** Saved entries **

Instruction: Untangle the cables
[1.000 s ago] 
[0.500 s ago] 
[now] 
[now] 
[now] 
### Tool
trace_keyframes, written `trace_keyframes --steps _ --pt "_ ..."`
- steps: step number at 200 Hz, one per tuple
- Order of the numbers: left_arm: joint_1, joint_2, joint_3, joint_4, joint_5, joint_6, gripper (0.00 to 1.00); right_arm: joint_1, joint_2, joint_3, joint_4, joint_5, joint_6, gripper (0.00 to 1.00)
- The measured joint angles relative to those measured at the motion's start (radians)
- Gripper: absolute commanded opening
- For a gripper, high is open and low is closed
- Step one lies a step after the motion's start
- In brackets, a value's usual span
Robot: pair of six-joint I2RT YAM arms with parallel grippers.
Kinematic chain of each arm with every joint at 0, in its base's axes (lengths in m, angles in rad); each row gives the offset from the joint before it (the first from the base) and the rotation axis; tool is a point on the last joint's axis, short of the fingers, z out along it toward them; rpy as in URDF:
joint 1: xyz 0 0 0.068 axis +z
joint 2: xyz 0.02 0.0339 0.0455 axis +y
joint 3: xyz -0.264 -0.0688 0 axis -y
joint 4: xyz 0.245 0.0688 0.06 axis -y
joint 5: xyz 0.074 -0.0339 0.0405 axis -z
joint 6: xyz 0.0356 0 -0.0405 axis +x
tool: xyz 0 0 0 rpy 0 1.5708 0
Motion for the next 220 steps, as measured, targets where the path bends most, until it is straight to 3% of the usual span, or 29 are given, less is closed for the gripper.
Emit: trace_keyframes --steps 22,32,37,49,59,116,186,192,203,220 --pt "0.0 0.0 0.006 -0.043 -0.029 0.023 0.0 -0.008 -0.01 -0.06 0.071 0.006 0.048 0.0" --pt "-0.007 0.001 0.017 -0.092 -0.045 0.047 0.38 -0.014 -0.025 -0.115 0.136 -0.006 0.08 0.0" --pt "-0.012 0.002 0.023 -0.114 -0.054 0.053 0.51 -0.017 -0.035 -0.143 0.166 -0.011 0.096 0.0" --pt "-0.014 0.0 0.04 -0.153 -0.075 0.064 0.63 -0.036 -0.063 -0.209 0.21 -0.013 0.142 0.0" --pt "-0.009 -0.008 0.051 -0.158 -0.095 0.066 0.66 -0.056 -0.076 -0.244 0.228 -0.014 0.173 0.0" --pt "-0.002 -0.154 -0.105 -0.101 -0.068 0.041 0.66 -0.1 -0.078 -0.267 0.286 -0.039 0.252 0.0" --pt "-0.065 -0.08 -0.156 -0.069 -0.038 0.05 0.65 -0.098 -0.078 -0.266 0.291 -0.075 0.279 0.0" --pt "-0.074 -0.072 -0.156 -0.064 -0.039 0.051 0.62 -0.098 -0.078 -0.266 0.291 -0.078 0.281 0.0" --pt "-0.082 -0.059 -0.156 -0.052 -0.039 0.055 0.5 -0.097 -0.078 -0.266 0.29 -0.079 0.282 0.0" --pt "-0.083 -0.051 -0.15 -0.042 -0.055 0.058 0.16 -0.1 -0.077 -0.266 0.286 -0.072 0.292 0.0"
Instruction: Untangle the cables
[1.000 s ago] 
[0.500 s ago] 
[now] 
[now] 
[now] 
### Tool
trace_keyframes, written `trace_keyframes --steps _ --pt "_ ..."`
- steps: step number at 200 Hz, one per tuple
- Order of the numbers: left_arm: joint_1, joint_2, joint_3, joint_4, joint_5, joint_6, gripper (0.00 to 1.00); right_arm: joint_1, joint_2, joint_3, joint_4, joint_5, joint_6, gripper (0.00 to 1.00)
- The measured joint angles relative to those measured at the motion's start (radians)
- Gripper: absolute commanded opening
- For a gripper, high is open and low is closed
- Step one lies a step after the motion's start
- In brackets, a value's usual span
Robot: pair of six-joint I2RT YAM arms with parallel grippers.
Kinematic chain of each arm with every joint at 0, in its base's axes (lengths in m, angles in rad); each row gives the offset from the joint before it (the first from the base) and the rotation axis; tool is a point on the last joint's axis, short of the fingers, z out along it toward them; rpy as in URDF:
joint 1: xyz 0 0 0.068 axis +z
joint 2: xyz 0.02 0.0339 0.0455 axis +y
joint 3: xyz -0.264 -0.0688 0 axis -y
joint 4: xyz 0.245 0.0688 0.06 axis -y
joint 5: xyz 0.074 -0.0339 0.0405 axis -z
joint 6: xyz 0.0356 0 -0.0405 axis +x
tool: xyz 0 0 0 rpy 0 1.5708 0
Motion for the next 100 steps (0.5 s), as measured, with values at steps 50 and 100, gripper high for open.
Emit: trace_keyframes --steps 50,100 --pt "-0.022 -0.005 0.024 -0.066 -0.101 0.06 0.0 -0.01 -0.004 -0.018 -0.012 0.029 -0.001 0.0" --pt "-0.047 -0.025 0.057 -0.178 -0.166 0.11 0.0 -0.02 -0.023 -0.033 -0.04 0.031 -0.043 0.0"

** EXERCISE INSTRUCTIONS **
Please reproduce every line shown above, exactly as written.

** RESPONSE TO THIS TASK **
Instruction: Untangle the cables
[1.000 s ago] 
[0.500 s ago] 
[now] 
[now] 
[now] 
### Tool
trace_keyframes, written `trace_keyframes --steps _ --pt "_ ..."`
- steps: step number at 200 Hz, one per tuple
- Order of the numbers: left_arm: joint_1, joint_2, joint_3, joint_4, joint_5, joint_6, gripper (0.00 to 1.00); right_arm: joint_1, joint_2, joint_3, joint_4, joint_5, joint_6, gripper (0.00 to 1.00)
- The measured joint angles relative to those measured at the motion's start (radians)
- Gripper: absolute commanded opening
- For a gripper, high is open and low is closed
- Step one lies a step after the motion's start
- In brackets, a value's usual span
Robot: pair of six-joint I2RT YAM arms with parallel grippers.
Kinematic chain of each arm with every joint at 0, in its base's axes (lengths in m, angles in rad); each row gives the offset from the joint before it (the first from the base) and the rotation axis; tool is a point on the last joint's axis, short of the fingers, z out along it toward them; rpy as in URDF:
joint 1: xyz 0 0 0.068 axis +z
joint 2: xyz 0.02 0.0339 0.0455 axis +y
joint 3: xyz -0.264 -0.0688 0 axis -y
joint 4: xyz 0.245 0.0688 0.06 axis -y
joint 5: xyz 0.074 -0.0339 0.0405 axis -z
joint 6: xyz 0.0356 0 -0.0405 axis +x
tool: xyz 0 0 0 rpy 0 1.5708 0
Motion for the next 220 steps, as measured, targets where the path bends most, until it is straight to 3% of the usual span, or 29 are given, less is closed for the gripper.
Emit: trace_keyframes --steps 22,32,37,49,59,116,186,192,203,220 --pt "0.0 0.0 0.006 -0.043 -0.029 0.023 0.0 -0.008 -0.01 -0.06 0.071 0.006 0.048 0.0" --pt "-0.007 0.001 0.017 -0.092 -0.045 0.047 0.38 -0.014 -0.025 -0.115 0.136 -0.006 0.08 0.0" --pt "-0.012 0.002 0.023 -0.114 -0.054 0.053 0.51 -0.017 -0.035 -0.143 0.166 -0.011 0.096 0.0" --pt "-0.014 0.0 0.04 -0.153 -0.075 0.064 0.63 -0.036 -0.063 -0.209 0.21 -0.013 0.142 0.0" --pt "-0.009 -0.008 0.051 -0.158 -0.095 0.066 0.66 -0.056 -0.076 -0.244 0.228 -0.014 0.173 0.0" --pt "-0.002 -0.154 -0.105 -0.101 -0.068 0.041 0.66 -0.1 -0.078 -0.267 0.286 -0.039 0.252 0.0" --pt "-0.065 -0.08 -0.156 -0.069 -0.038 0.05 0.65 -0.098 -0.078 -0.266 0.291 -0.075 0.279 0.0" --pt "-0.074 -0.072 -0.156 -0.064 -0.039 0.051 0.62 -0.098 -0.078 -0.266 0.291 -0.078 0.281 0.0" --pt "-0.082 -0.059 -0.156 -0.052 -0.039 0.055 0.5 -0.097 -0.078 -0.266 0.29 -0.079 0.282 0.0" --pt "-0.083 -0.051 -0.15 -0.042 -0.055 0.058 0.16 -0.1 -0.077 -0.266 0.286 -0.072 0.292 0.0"
Instruction: Untangle the cables
[1.000 s ago] 
[0.500 s ago] 
[now] 
[now] 
[now] 
### Tool
trace_keyframes, written `trace_keyframes --steps _ --pt "_ ..."`
- steps: step number at 200 Hz, one per tuple
- Order of the numbers: left_arm: joint_1, joint_2, joint_3, joint_4, joint_5, joint_6, gripper (0.00 to 1.00); right_arm: joint_1, joint_2, joint_3, joint_4, joint_5, joint_6, gripper (0.00 to 1.00)
- The measured joint angles relative to those measured at the motion's start (radians)
- Gripper: absolute commanded opening
- For a gripper, high is open and low is closed
- Step one lies a step after the motion's start
- In brackets, a value's usual span
Robot: pair of six-joint I2RT YAM arms with parallel grippers.
Kinematic chain of each arm with every joint at 0, in its base's axes (lengths in m, angles in rad); each row gives the offset from the joint before it (the first from the base) and the rotation axis; tool is a point on the last joint's axis, short of the fingers, z out along it toward them; rpy as in URDF:
joint 1: xyz 0 0 0.068 axis +z
joint 2: xyz 0.02 0.0339 0.0455 axis +y
joint 3: xyz -0.264 -0.0688 0 axis -y
joint 4: xyz 0.245 0.0688 0.06 axis -y
joint 5: xyz 0.074 -0.0339 0.0405 axis -z
joint 6: xyz 0.0356 0 -0.0405 axis +x
tool: xyz 0 0 0 rpy 0 1.5708 0
Motion for the next 100 steps (0.5 s), as measured, with values at steps 50 and 100, gripper high for open.
Emit: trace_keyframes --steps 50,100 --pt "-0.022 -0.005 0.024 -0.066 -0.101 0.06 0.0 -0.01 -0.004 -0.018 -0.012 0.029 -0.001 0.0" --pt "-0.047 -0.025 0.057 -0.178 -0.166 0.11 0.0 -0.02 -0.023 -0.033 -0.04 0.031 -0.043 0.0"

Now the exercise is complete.